- Armiger: Nuuk
- Adopted: 1986
- Shield: Azure, the red siminar standing on a small island, with three sets of waves in front, and Mt. Sermitsiaq standing behind all proper.

= Coat of arms of Nuuk =

The coat of arms of Nuuk is a design of mostly blue and white, with a red building in the center known as the "red siminar", the teachers' training college of Nuuk, Greenland, and a yellow paddle floating in the water in front of it. There are three sets of white waves in front of the paddle, and Mt. Sermitsiaq in the background. The coat of arms was designed by Ejner Heilmann and Sven Tito Achmen. The design was copyrighted in 1986.

==Symbolism==
Mt. Sermitsiaq, the mountain in the background, is the civic symbol of Nuuk.
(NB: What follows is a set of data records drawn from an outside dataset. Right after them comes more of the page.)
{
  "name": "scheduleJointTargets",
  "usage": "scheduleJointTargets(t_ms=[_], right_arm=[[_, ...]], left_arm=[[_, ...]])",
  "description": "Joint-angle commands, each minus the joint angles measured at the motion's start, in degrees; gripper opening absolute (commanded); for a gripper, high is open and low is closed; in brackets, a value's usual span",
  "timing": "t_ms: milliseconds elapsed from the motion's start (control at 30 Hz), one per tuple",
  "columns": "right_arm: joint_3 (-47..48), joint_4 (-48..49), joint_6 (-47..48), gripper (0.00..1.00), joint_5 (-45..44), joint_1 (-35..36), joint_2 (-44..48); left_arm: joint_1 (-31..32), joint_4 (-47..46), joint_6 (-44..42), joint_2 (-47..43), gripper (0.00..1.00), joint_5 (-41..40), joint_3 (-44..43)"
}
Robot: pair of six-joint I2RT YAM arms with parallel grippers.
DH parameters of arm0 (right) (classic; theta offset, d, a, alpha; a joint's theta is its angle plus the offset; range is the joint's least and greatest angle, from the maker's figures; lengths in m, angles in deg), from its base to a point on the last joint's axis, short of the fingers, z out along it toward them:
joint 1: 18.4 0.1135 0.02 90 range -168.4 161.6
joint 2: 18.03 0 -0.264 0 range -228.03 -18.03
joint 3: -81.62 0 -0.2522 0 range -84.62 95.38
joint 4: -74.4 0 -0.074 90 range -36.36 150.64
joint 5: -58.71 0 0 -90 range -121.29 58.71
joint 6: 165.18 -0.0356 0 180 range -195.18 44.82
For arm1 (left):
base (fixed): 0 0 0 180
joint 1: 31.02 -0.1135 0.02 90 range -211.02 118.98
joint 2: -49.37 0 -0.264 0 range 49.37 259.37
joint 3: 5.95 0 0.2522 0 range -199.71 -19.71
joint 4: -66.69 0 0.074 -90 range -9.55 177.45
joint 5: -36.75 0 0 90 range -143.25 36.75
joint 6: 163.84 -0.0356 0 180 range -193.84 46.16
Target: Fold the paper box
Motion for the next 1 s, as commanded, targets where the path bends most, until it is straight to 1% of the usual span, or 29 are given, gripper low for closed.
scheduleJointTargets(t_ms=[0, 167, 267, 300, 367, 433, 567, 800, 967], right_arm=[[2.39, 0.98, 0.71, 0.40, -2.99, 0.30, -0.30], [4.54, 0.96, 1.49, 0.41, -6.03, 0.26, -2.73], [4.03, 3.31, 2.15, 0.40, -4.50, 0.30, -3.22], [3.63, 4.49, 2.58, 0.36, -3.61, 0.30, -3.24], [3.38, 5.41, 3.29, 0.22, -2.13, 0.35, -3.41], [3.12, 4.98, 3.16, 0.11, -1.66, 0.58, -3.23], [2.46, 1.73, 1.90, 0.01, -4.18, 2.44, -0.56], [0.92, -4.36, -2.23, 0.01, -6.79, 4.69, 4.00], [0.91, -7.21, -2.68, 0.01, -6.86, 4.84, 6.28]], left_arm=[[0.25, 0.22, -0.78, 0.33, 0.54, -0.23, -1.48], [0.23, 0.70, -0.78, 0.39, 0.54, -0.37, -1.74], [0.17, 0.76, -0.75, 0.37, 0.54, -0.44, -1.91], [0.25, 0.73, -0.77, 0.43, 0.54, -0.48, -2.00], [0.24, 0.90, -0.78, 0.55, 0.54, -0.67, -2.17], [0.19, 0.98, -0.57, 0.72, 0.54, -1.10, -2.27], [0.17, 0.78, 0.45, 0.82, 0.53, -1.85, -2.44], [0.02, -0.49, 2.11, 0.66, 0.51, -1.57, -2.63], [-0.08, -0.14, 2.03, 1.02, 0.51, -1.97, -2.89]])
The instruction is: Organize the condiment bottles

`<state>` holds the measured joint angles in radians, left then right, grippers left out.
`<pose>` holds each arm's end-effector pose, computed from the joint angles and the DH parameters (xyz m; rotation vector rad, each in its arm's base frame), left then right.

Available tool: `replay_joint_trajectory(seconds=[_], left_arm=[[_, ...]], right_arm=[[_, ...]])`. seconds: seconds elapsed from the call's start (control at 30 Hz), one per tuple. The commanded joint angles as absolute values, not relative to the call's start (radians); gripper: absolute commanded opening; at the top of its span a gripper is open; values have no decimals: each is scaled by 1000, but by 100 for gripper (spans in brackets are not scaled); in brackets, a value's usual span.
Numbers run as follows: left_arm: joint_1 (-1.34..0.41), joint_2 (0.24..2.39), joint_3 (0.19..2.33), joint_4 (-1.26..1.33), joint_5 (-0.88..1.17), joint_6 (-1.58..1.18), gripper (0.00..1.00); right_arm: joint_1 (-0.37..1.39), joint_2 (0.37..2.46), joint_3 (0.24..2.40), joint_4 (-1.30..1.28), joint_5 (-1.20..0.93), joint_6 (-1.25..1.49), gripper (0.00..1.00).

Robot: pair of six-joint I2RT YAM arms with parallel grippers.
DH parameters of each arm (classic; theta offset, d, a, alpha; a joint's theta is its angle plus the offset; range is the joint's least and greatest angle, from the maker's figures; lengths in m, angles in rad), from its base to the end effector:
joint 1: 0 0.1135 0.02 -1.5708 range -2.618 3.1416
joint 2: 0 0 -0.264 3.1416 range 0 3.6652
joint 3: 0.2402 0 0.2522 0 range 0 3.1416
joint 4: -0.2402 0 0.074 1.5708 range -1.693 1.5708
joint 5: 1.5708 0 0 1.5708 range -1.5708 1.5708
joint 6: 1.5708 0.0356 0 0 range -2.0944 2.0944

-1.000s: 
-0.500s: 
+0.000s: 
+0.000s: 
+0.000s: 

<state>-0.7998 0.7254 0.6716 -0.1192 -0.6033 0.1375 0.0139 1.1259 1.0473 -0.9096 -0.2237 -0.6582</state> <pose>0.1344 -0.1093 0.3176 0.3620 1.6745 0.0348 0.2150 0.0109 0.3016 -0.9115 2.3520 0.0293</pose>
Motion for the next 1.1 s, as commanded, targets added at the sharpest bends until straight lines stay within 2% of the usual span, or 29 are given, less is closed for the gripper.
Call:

The red siminar, with gold windows and a weathercock, represents education and culture, while the yellow paddle, also known as the "kayak paddle", symbolizes the way of life of the indigenous peoples of Greenland, hunters of fish and other sea creatures; most importantly, it also symbolizes that Nuuk is the true power of Greenland. The blue and white waves, which are collected in three sets, growing larger as they get to the red siminar, represent two different things: the blue waves represent the sea fjord near Nuuk, and the white waves represent the sea ice.

==Flag==
The coat of arms, against a plain white background, is also used on Nuuk's flag.